Task: The whole listing below must be printed again exactly, images excluded.

Source material:

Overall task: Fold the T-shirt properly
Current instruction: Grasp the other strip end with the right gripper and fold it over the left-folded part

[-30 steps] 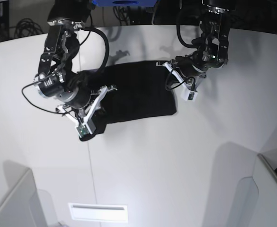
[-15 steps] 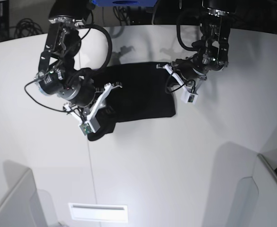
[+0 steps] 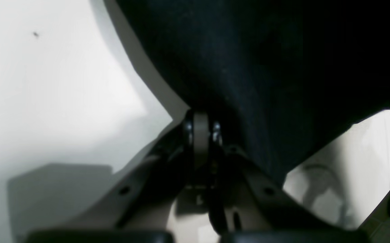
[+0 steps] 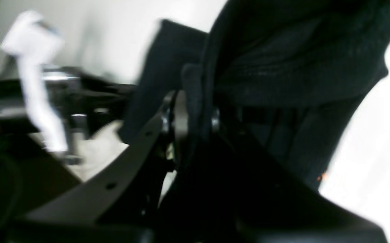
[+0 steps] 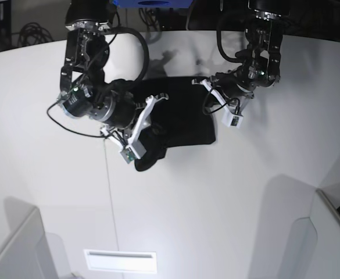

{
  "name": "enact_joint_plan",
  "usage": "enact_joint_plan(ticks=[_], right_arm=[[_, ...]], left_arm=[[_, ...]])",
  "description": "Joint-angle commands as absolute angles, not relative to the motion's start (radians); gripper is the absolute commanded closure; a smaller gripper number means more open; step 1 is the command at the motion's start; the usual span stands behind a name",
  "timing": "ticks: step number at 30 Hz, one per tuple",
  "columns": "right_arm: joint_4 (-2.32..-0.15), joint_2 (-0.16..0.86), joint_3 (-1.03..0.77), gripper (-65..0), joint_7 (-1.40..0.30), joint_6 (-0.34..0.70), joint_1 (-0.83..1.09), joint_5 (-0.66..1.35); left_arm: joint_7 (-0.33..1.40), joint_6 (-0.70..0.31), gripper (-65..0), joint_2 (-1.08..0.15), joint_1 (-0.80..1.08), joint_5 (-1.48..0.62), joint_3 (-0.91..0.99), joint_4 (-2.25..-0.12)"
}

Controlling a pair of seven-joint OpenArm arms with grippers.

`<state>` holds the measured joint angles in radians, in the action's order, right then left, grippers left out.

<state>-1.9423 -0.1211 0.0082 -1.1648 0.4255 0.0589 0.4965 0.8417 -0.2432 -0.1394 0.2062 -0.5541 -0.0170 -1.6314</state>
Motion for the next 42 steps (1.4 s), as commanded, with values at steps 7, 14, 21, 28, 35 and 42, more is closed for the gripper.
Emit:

Written answer:
Overall task: Fold the T-shirt properly
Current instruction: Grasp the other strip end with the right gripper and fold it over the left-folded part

[-30 steps] 
[-15 steps] 
[+0 steps] 
[+0 steps] 
[+0 steps] 

{
  "name": "enact_joint_plan",
  "usage": "enact_joint_plan(ticks=[_], right_arm=[[_, ...]], left_arm=[[_, ...]])",
  "description": "Joint-angle commands as absolute angles, not relative to the motion's start (radians); gripper is the absolute commanded closure; a smaller gripper number means more open; step 1 is the command at the motion's start; the usual span stands behind a name",
  "timing": "ticks: step number at 30 Hz, one per tuple",
  "columns": "right_arm: joint_4 (-2.32..-0.15), joint_2 (-0.16..0.86), joint_3 (-1.03..0.77), gripper (-65..0), joint_7 (-1.40..0.30), joint_6 (-0.34..0.70), joint_1 (-0.83..1.09), joint_5 (-0.66..1.35); left_arm: joint_7 (-0.33..1.40), joint_6 (-0.70..0.31), gripper (-65..0), joint_2 (-1.08..0.15), joint_1 (-0.80..1.08), joint_5 (-1.48..0.62), joint_3 (-0.91..0.99), joint_4 (-2.25..-0.12)"
}

Controlling a pair of seven-joint OpenArm arms with grippers.

`<state>` holds the measured joint angles in radians, in the action's order, right then left, grippers left out.

<state>-1.9423 -0.1211 0.0082 -1.1648 0.4255 0.0589 0.4965 0.8417 -0.2432 -0.1394 0.2062 -0.5541 -0.0170 -1.6314</state>
Motion for the next 42 steps (1.4 s), as commanded, with values at steps 7, 14, 21, 28, 35 and 42, more is closed for the gripper.
Emit:

Nothing else is needed for this exercise.